▶ **Supplied information**
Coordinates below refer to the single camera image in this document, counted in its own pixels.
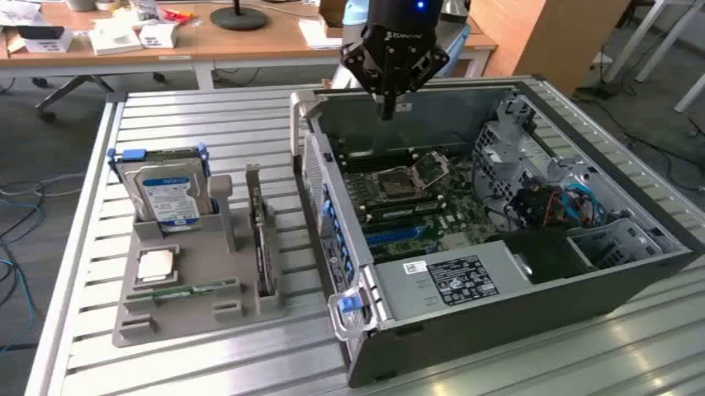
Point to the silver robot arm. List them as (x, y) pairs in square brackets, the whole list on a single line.
[(458, 43)]

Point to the silver CPU chip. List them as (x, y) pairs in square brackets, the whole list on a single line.
[(155, 266)]

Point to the red and yellow packet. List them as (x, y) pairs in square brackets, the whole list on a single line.
[(176, 16)]

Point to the black graphics card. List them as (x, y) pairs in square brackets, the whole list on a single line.
[(264, 247)]

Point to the hard disk with blue bracket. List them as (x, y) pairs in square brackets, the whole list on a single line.
[(164, 198)]

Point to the silver chipset heatsink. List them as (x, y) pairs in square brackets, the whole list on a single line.
[(455, 241)]

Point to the black lamp base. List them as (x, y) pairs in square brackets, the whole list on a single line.
[(237, 20)]

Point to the open white foam box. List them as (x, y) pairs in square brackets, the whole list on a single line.
[(115, 41)]

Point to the wooden desk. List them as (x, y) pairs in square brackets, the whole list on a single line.
[(247, 41), (83, 58)]

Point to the brown cardboard box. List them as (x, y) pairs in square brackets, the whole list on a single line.
[(330, 12)]

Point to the blue expansion slot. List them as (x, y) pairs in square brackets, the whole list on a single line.
[(396, 237)]

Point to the crumpled white paper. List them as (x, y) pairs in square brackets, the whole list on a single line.
[(18, 16)]

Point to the tall perforated drive cage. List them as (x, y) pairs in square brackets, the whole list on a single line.
[(506, 165)]

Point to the white paper stack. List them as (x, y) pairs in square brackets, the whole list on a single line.
[(319, 35)]

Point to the metal socket cover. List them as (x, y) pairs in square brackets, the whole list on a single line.
[(428, 169)]

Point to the black open PC case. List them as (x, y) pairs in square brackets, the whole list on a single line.
[(495, 330)]

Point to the white box with label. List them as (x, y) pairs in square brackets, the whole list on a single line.
[(159, 37)]

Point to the small grey disk bay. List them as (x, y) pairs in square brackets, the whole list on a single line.
[(611, 243)]

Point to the CPU socket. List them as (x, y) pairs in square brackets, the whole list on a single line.
[(394, 187)]

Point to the blue case latch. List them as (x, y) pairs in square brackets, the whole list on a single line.
[(347, 306)]

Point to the RAM stick with white label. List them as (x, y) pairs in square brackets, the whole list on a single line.
[(402, 211)]

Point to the wooden cabinet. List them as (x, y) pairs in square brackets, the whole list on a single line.
[(550, 37)]

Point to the green loose RAM stick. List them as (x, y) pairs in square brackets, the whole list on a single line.
[(181, 288)]

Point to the tape roll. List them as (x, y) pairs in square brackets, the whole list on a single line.
[(104, 5)]

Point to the grey parts rack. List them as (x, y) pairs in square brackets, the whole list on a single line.
[(203, 268)]

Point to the grey power supply unit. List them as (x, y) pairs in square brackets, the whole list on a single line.
[(407, 297)]

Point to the white table frame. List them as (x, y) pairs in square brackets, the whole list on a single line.
[(646, 71)]

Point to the white box with black lid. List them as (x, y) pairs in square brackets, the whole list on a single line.
[(46, 41)]

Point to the grey cup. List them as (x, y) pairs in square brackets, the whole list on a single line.
[(79, 5)]

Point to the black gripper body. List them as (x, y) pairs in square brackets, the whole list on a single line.
[(402, 41)]

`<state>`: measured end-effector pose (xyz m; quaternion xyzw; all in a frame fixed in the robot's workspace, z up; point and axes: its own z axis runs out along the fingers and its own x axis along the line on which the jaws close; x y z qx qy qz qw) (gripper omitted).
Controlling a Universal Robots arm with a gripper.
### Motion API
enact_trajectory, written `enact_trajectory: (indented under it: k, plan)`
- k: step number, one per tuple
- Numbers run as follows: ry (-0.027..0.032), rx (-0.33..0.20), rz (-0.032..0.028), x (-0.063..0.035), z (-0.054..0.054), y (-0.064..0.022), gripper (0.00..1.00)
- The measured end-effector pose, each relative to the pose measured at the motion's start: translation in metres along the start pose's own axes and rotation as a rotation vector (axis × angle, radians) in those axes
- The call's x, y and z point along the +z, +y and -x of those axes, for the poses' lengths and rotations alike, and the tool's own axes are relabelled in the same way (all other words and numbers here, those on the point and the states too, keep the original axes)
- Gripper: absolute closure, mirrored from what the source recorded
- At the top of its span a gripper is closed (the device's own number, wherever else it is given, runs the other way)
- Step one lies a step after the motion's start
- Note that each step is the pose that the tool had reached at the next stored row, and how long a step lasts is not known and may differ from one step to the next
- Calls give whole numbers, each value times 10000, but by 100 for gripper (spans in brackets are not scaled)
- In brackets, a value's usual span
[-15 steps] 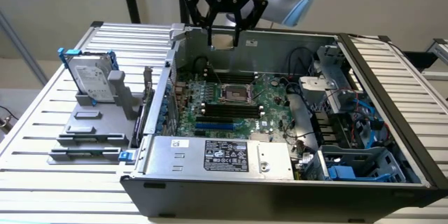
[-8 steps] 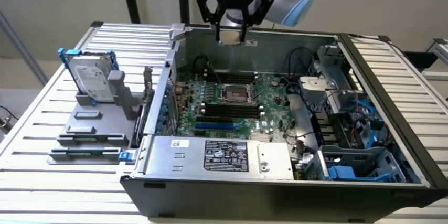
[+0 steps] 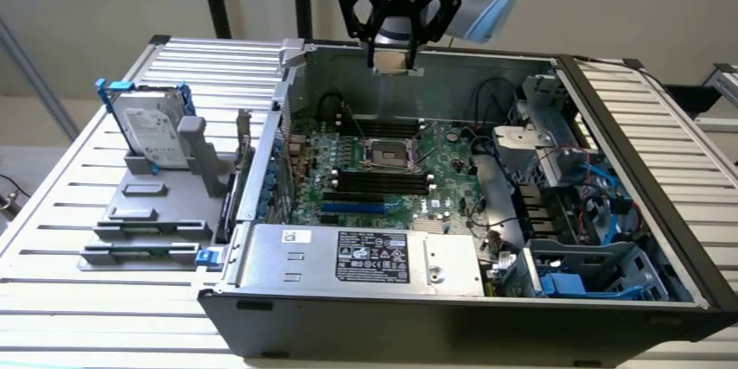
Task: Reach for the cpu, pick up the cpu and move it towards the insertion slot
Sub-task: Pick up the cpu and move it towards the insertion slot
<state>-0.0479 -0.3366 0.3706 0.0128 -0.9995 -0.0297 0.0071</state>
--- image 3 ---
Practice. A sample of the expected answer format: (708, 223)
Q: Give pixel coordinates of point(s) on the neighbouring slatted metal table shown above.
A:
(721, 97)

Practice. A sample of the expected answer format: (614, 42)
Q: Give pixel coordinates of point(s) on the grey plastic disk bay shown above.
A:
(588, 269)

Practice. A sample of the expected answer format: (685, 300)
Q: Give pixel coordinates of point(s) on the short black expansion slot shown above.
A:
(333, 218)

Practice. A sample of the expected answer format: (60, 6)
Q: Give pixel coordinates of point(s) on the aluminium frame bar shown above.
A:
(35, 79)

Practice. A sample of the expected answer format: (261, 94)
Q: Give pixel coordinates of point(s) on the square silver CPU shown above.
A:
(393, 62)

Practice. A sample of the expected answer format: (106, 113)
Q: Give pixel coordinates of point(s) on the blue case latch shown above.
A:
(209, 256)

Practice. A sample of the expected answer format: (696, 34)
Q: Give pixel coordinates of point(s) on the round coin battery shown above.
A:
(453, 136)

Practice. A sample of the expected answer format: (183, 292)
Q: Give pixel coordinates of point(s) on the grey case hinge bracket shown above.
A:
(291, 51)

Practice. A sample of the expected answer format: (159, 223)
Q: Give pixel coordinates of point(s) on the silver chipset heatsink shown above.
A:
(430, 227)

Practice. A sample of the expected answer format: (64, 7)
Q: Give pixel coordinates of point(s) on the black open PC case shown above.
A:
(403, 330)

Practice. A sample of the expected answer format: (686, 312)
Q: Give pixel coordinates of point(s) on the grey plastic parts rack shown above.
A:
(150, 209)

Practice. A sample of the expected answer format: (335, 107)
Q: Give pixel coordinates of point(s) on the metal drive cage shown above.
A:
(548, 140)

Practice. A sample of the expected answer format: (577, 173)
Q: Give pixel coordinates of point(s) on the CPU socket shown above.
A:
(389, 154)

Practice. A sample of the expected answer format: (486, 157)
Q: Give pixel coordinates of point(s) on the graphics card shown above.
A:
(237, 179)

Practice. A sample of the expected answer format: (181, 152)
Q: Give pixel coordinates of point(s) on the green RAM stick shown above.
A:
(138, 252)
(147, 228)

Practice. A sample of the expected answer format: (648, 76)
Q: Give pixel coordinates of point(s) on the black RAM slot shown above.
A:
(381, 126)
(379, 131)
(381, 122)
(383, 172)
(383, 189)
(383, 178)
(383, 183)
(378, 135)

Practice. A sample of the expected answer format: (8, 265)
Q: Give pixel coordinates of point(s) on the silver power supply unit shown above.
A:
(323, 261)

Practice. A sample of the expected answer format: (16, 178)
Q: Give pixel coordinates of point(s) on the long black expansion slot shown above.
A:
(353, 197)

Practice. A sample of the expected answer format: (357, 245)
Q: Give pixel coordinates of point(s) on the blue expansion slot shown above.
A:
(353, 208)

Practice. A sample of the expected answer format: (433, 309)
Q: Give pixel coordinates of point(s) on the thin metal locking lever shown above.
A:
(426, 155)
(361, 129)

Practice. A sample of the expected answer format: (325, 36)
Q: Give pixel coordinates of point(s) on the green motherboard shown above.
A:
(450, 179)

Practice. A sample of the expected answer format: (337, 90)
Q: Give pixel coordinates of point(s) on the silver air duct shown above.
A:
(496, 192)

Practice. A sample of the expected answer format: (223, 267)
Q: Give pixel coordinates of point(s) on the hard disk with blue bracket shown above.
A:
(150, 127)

▶ **Task to complete**
For each line above that contains "effector", make a copy.

▶ **Result of this task**
`<state>`: measured end-effector pose (xyz m; quaternion xyzw; all in a frame fixed in the robot's workspace, z up; point and axes: its own z axis runs out along the fingers and its own x axis along the line on which the jaws close; x y z qx qy qz qw) (gripper omitted).
- The measured end-effector pose, each relative to the pose measured at the motion's start: translation in metres along the start pose's own axes and rotation as a rotation vector (axis × angle, radians) in those axes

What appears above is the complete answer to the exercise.